## Assigned task
Give the data again, word for word.

╭─ Dataset extract

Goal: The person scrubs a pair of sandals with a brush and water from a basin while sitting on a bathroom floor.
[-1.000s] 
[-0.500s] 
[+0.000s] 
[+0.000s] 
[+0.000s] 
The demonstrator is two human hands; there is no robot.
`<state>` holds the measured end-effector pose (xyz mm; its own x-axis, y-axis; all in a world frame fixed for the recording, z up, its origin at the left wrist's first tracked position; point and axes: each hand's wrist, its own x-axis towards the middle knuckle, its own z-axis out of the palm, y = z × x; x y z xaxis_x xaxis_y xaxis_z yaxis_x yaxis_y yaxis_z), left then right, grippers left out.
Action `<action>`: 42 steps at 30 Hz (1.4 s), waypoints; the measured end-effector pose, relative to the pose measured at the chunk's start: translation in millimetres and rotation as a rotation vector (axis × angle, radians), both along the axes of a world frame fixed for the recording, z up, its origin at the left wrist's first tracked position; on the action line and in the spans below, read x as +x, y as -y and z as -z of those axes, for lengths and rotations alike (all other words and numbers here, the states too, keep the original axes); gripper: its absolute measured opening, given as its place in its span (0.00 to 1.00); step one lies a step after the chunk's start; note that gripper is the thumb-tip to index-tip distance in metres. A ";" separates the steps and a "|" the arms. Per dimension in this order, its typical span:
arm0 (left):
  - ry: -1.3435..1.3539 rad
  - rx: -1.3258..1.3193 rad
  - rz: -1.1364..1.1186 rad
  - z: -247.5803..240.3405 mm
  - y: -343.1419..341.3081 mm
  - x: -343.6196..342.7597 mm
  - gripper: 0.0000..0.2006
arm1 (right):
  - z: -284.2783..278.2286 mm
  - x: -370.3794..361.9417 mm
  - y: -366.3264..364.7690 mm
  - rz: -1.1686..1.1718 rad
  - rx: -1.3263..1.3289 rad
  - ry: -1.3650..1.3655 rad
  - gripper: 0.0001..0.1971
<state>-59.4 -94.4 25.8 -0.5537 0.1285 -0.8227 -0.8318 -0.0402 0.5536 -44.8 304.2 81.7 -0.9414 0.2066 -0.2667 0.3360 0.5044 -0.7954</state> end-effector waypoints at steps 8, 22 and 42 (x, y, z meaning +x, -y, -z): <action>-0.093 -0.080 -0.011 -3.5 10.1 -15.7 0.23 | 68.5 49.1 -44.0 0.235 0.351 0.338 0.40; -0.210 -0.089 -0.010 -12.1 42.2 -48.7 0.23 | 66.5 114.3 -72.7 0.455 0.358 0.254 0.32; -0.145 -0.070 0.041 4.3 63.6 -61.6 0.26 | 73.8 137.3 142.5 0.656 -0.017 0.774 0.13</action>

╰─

## Solution to the problem
Goal: The person scrubs a pair of sandals with a brush and water from a basin while sitting on a bathroom floor.
[-1.000s] 
[-0.500s] 
[+0.000s] 
[+0.000s] 
[+0.000s] 
The demonstrator is two human hands; there is no robot.
`<state>` holds the measured end-effector pose (xyz mm; its own x-axis, y-axis; all in a world frame fixed for the recording, z up, its origin at the left wrist's first tracked position; point and axes: each hand's wrist, its own x-axis towards the middle knuckle, its own z-axis out of the palm, y = z × x; x y z xaxis_x xaxis_y xaxis_z yaxis_x yaxis_y yaxis_z), left then right, grippers left out.
Action `<action>`: 42 steps at 30 Hz (1.4 s), waypoints; the measured end-effector pose, relative to the pose measured at the chunk's start: translation in millimetres and rotation as a rotation vector (axis × angle, radians), both along the axes of a world frame fixed for the recording, z up, its origin at the left wrist's first tracked position; on the action line and in the spans below, read x as +x, y as -y and z as -z of those axes, for lengths and rotations alike (all other words and numbers here, the states too, keep the original axes); gripper: its absolute measured opening, given as its place in its span (0.00 to 1.00); step one lies a step after the chunk's start; note that gripper is the thumb-tip to index-tip distance in metres. A ";" separates the steps and a "|" the arms. Per dimension in this order, its typical span:
arm0 (left):
  - ry: -1.3435..1.3539 rad
  - rx: -1.3258..1.3193 rad
  - rz: -1.1364..1.1186 rad
  - z: -247.5803..240.3405 mm
  - y: -343.1419..341.3081 mm
  - x: -343.6196..342.7597 mm
  - gripper: 0.0000..0.2006
arm1 (right):
  - z: -284.2783..278.2286 mm
  - x: -370.3794..361.9417 mm
  - y: -366.3264..364.7690 mm
  - rz: -1.1686..1.1718 rad
  - rx: -1.3263..1.3289 rad
  - ry: -1.3650..1.3655 rad
  - gripper: 0.0001..0.1971
<state>-59.4 -94.4 25.8 -0.5537 0.1285 -0.8227 -0.8318 -0.0402 0.5536 -44.8 304.2 81.7 -0.9414 0.2066 -0.2667 0.3360 0.5044 -0.7954</state> end-effector waypoints at steps 8, 22 and 42 (x, y, z meaning +x, -y, -z): <action>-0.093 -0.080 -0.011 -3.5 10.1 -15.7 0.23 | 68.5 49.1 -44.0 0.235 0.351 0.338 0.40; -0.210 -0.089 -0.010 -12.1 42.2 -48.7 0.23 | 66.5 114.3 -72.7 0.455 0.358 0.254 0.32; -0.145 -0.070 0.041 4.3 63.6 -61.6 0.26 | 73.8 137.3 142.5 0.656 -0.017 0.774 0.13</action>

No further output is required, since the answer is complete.